§ 7 EigBetrVO, Maßnahmen zur Erhaltung des Vermögens und der Leistungsfähigkeit

§ 7 EigBetrVO
Verordnung über Eigenbetriebe und andere prüfungspflichtige Einrichtungen (Eigenbetriebsverordnung - EigBetrVO)
Landesrecht Niedersachsen
Titel: Verordnung über Eigenbetriebe und andere prüfungspflichtige Einrichtungen (Eigenbetriebsverordnung - EigBetrVO)
Normgeber: Niedersachsen

Amtliche Abkürzung: EigBetrVO
Referenz: 20300030700000

Abschnitt: Zweiter Abschnitt – Wirtschaftsführung und Rechnungswesen
 

(1) Im Verhältnis zwischen dem Eigenbetrieb und der Gemeinde, einem anderen Eigenbetrieb der Gemeinde oder einer Gesellschaft, an der die Gemeinde beteiligt ist, sind sämtliche Lieferungen, Leistungen und Darlehn angemessen zu vergüten. Der Eigenbetrieb kann jedoch abweichend von Satz 1

  1. 1.
    Wasser für den Brandschutz, für die Reinigung von Straßen und Abwasseranlagen sowie für öffentliche Brunnen unentgeltlich oder verbilligt liefern,
  2. 2.
    Anlagen für die Löschwasserversorgung unentgeltlich oder verbilligt zur Verfügung stellen,
  3. 3.
    auf die Tarifpreise für die Lieferung von Elektrizität, Gas, Wasser und Wärme zum Eigenverbrauch der Gemeinde einen Preisnachlass gewähren, soweit dieser steuerrechtlich anerkannt ist.

(2) Für die technische und wirtschaftliche Fortentwicklung des Eigenbetriebes und, soweit die Abschreibungen nicht ausreichen, für Erneuerungen sind aus dem Jahresgewinn Rücklagen zu bilden.
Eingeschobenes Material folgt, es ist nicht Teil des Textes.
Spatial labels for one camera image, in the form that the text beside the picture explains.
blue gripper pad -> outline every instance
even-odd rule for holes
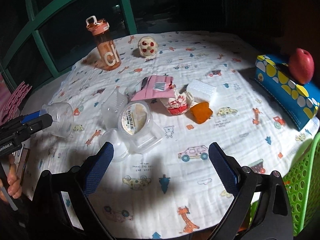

(3) Eigenkapital und Fremdkapital sollen in einem angemessenen Verhältnis zueinander stehen. Die Gemeinde darf das Eigenkapital vermindern, wenn dadurch die Erfüllung der Aufgaben und die zukünftige Entwicklung des Eigenbetriebes nicht beeinträchtigt werden. Vor der Beschlussfassung des Rates hat die Werksleitung schriftlich Stellung zu nehmen.

(4) Ein Jahresverlust ist, soweit er nicht aus Haushaltsmitteln der Gemeinde ausgeglichen wird, auf neue Rechnung vorzutragen. Die Gewinne der folgenden fünf Jahre sind zunächst zur Verlusttilgung zu verwenden. Ein nach Ablauf von fünf Jahren nicht getilgter Verlustvortrag kann durch Abbuchung von den Rücklagen ausgeglichen werden, wenn dies die Eigenkapitalausstattung zulässt; anderenfalls ist der Verlust aus Haushaltsmitteln der Gemeinde auszugleichen.

(5) Ein Jahresgewinn, der sich daraus ergibt, dass in Einrichtungen, die nach § 108 Abs. 4 NGO als Eigenbetriebe geführt werden, bei der Gebührenkalkulation nach § 5 Abs. 2 des Niedersächsischen Kommunalabgabengesetzes höhere Abschreibungen eingerechnet werden, als im Jahresabschluss nach § 18 dieser Verordnung in das Ergebnis eingehen, ist eine der Erneuerung dienende Rücklage einzustellen. Die Rücklagemittel können als innere Darlehn innerhalb des Eigenbetriebes verwendet werden, solange sie für Erneuerungsmaßnahmen nicht benötigt werden. Der auf der Kalkulation der Eigenkapitalverzinsung beruhende Gewinnanteil darf an den Haushalt der Gemeinde abgeführt werden.

(1) Red. Anm.:
Außer Kraft am 1. Januar 2011 durch § 37 Absatz 2 der Verordnung vom 27. Januar 2011 (Nds. GVBl. S. 21). Zur weiteren Anwendung s. § 36 der Verordnung vom 27. Januar 2011 (Nds. GVBl. S. 21).